Pai's promotion within the FCC under the administration was long rumored and confirmed on Monday by his office. In a statement, Pai said he looked forward "to working with the new Administration, my colleagues at the Commission, members of Congress, and the American public to bring the benefits of the digital age to all Americans."
On Twitter, Pai also added: "There is so much we can do together to bring the benefits of the digital age to all Americans and to promote innovation and investment. From broadband to broadcast, I believe in a 21st-century version of Jefferson's 2nd Inaugural: we are all Republicans, we are all Democrats."
Pai is a longtime Washington lawyer who has worked in the Senate, at the Justice Department and the FCC and had a stint at Verizon before becoming an FCC commissioner in 2012. As a regulator, he voted reliably against many policy proposals by former Democratic Chairman Tom Wheeler, including the contentious and high-profile move to establish so-called net neutrality rules.
Under Wheeler, the FCC moved to impose the no-blocking, no-throttling and no-discrimination rules on Internet service providers in a way that put them under the strictest-ever regulatory regime. (The agency's Democratic majority later moved to leverage new oversight powers to set the first privacy restrictions for the ISPs, which Pai opposed.)
Though the net neutrality rules — after years in limbo — have now been affirmed in court, Pai and his fellow Republican FCC commissioner Mike O'Rielly have indicated plans to revisit those Internet regulations as well as other FCC rules.
"In the months to come, we also need to remove outdated and unnecessary regulations," Pai said in a speech in December. "The regulatory underbrush at the FCC is thick. We need to fire up the weed whacker and remove those rules that are holding back investment, innovation, and job creation."
The FCC is an independent five-member commission whose majority usually flips in party affiliation depending on the party of the president, who nominates the members. With a Republican majority under Pai — who has often made the case for industry-led solutions — the FCC is expected to chart a deregulatory and fiscally conservative approach.
As The New York Times points out, Pai's view of competition in telecommunications drastically differs from that of his predecessor:
"Mr. Pai has said web firms such as Google and Facebook are competitors to wireless, cable and broadcast companies in voice calls, messaging and streaming video. The F.C.C. under Mr. Wheeler, Mr. Pai said, strapped too many rules on internet service providers without providing real evidence that consumers were harmed without regulations."
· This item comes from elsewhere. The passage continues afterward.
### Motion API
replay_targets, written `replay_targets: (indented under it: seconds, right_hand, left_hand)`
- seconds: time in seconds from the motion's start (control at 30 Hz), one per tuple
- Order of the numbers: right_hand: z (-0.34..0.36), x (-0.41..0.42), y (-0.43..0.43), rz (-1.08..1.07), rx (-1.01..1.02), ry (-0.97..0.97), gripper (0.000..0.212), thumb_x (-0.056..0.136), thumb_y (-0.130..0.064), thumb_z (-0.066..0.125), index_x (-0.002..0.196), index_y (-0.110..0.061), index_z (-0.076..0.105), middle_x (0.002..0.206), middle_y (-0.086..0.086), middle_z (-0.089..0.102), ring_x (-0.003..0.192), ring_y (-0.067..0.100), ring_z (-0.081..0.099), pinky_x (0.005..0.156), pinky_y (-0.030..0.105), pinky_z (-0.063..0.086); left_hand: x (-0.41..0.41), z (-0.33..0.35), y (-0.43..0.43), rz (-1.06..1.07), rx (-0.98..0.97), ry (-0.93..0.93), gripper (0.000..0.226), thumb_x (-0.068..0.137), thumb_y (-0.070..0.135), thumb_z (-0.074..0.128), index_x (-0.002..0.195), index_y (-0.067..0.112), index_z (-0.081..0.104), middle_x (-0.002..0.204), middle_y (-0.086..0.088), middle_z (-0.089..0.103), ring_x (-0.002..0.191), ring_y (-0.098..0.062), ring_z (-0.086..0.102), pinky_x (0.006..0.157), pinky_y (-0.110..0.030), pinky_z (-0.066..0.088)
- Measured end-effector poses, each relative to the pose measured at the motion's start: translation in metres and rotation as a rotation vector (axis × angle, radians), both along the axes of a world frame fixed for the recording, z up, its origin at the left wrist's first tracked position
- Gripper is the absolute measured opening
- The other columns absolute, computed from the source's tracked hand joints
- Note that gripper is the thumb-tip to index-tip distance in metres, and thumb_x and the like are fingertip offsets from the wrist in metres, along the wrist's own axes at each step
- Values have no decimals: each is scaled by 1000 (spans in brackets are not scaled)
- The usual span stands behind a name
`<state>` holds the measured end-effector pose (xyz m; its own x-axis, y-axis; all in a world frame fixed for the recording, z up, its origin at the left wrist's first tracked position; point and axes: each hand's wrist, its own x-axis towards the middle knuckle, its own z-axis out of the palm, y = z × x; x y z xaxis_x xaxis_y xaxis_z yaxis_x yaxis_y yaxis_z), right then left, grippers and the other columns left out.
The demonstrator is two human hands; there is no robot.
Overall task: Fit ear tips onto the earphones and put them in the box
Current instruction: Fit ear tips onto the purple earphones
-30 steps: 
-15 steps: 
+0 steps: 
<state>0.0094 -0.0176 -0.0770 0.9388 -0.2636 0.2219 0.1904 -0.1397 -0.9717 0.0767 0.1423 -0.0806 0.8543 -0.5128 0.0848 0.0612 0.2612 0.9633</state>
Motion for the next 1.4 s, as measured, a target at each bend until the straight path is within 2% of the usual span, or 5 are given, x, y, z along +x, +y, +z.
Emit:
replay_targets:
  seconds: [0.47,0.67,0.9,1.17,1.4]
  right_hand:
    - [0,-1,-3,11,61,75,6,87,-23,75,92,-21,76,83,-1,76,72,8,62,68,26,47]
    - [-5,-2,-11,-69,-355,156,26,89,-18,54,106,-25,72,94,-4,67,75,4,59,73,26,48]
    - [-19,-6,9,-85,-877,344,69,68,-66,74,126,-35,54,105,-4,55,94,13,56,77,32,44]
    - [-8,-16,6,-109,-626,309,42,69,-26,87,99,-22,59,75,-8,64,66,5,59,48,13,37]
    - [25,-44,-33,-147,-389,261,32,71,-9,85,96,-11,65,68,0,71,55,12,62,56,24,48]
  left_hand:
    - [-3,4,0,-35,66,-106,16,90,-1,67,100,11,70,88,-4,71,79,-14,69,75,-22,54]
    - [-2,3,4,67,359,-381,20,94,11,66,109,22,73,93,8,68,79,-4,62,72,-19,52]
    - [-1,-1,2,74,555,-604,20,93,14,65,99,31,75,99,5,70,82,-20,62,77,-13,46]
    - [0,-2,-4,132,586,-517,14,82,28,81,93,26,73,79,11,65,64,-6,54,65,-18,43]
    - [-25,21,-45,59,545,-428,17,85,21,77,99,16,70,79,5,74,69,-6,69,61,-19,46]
As commissioner, Pai put personal focus on several telecom issues, including a push to connect more rural communities to high-speed Internet and a quest to help struggling AM radio stations. His FCC speeches were also known for clever pop culture references.
In statements, industry groups praised Pai for his integrity and forward-thinking leadership. Consumer advocacy groups decried him as reactionary and pro-industry. "While he doesn't always agree with our industry on every issue, he is both thoughtful and willing to listen," the Internet Association chief, Michael Beckerman, said.